╔══

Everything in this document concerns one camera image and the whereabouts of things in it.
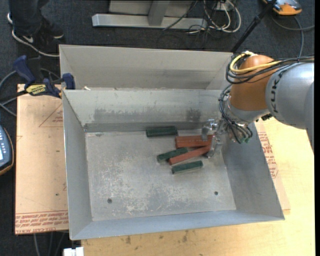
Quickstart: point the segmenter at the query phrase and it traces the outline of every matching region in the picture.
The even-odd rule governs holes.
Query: blue clamp
[[[19,76],[26,79],[27,83],[24,85],[24,90],[30,95],[48,95],[61,98],[61,90],[55,86],[51,77],[50,79],[44,78],[41,83],[35,83],[36,78],[27,65],[27,56],[23,55],[17,58],[13,63],[13,68]],[[70,73],[63,74],[62,78],[57,82],[65,82],[65,88],[68,90],[74,90],[76,88],[74,77]]]

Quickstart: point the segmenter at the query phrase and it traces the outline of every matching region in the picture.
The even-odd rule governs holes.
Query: green wooden block
[[[163,162],[163,161],[168,160],[169,158],[173,158],[173,157],[179,156],[179,155],[187,153],[187,152],[188,152],[188,149],[186,147],[181,147],[181,148],[178,148],[176,150],[172,150],[167,153],[159,154],[159,155],[157,155],[156,159],[158,162]]]
[[[188,162],[188,163],[183,163],[179,165],[175,165],[172,167],[172,174],[176,173],[183,173],[186,171],[193,171],[199,168],[202,168],[204,164],[202,161],[194,161],[194,162]]]
[[[148,128],[145,131],[147,137],[157,137],[157,136],[176,136],[178,135],[178,130],[174,126],[168,127],[155,127]]]

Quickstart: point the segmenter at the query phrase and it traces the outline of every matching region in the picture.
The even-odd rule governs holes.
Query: gray metal bin
[[[163,126],[199,135],[218,118],[230,56],[60,46],[61,73],[76,81],[63,91],[72,240],[284,219],[254,126],[248,144],[225,137],[220,154],[196,159],[202,169],[177,175],[157,162],[174,136],[146,136]]]

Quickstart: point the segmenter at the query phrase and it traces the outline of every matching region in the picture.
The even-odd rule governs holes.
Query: wooden block
[[[170,151],[167,153],[159,154],[159,155],[157,155],[156,159],[160,163],[160,162],[166,161],[170,158],[179,156],[179,155],[187,153],[187,152],[188,152],[188,149],[186,147],[182,147],[182,148],[178,148],[176,150],[173,150],[173,151]]]
[[[195,136],[176,136],[175,137],[175,148],[185,148],[185,147],[204,147],[211,144],[213,135],[208,135],[208,140],[203,141],[200,135]]]
[[[175,136],[178,135],[178,130],[174,126],[154,127],[146,129],[145,134],[147,137]]]
[[[184,172],[189,172],[189,171],[194,171],[197,169],[200,169],[204,166],[202,161],[194,161],[194,162],[188,162],[188,163],[183,163],[183,164],[178,164],[172,167],[172,174],[177,174],[177,173],[184,173]]]
[[[203,147],[197,148],[195,150],[189,151],[188,153],[184,153],[184,154],[172,157],[169,159],[169,164],[174,165],[174,164],[182,162],[184,160],[188,160],[190,158],[195,158],[195,157],[201,156],[201,155],[207,153],[210,150],[210,148],[211,148],[211,145],[203,146]]]

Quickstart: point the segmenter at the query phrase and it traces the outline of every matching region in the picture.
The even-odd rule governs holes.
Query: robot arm
[[[305,129],[314,150],[314,56],[273,60],[244,52],[230,62],[226,78],[230,85],[219,98],[221,120],[211,121],[215,139],[208,157],[221,146],[221,134],[228,133],[238,143],[248,142],[252,136],[248,125],[265,116]],[[202,139],[207,131],[208,125],[202,129]]]

╚══

§ EXERCISE DESCRIPTION
Pictures stay out; copy every entry above exactly.

§ ANSWER SECTION
Everything in this document concerns one camera image and the whereabouts of things in it.
Quickstart: point the segmenter at the query phrase and it traces the outline of every matching region in the picture.
The even-odd rule governs holes.
Query: blue clamp
[[[19,76],[26,79],[27,83],[24,85],[24,90],[30,95],[48,95],[61,98],[61,90],[55,86],[51,77],[50,79],[44,78],[41,83],[35,83],[36,78],[27,65],[27,56],[23,55],[17,58],[13,63],[13,68]],[[70,73],[63,74],[62,78],[57,82],[65,82],[65,88],[68,90],[74,90],[76,88],[74,77]]]

Quickstart: point the segmenter at the query phrase and it traces the outline of every matching region in the picture.
The even-odd rule governs holes.
Query: green wooden block
[[[163,162],[163,161],[168,160],[169,158],[173,158],[173,157],[179,156],[179,155],[187,153],[187,152],[188,152],[188,149],[186,147],[181,147],[181,148],[178,148],[176,150],[172,150],[167,153],[159,154],[159,155],[157,155],[156,159],[158,162]]]
[[[188,162],[188,163],[183,163],[179,165],[175,165],[172,167],[172,174],[176,173],[183,173],[186,171],[193,171],[199,168],[202,168],[204,164],[202,161],[194,161],[194,162]]]
[[[148,128],[145,131],[147,137],[157,137],[157,136],[176,136],[178,135],[178,130],[174,126],[168,127],[155,127]]]

Quickstart: point the segmenter at the query phrase and it traces the outline of every matching region in the picture.
The even-odd rule governs holes.
Query: gray metal bin
[[[163,126],[199,135],[218,118],[230,56],[60,46],[61,73],[76,81],[63,91],[72,240],[284,219],[254,126],[248,144],[225,137],[220,154],[196,159],[202,169],[177,175],[157,162],[174,136],[146,136]]]

Quickstart: point the segmenter at the query phrase and it traces the outline of every matching region in the picture.
The even-odd rule governs holes.
Query: wooden block
[[[170,151],[167,153],[159,154],[159,155],[157,155],[156,159],[160,163],[160,162],[166,161],[170,158],[179,156],[179,155],[187,153],[187,152],[188,152],[188,149],[186,147],[182,147],[182,148],[178,148],[176,150],[173,150],[173,151]]]
[[[195,136],[176,136],[175,137],[175,148],[185,148],[185,147],[204,147],[211,144],[213,135],[208,135],[208,140],[203,141],[200,135]]]
[[[175,136],[178,135],[178,130],[174,126],[154,127],[146,129],[145,134],[147,137]]]
[[[184,172],[189,172],[189,171],[194,171],[197,169],[200,169],[204,166],[202,161],[194,161],[194,162],[188,162],[188,163],[183,163],[183,164],[178,164],[172,167],[172,174],[177,174],[177,173],[184,173]]]
[[[203,147],[197,148],[195,150],[189,151],[188,153],[184,153],[184,154],[172,157],[169,159],[169,164],[174,165],[174,164],[182,162],[184,160],[188,160],[190,158],[195,158],[195,157],[201,156],[201,155],[207,153],[210,150],[210,148],[211,148],[211,145],[203,146]]]

Quickstart: point the segmenter at the query phrase and it traces the outline of every matching region in the picture.
The even-odd rule governs holes.
Query: robot arm
[[[305,129],[314,150],[314,56],[273,60],[244,52],[230,62],[226,78],[230,85],[219,98],[221,120],[211,121],[215,139],[208,157],[221,146],[221,134],[228,133],[238,143],[248,142],[252,136],[248,125],[265,116]],[[202,139],[207,131],[208,125],[202,129]]]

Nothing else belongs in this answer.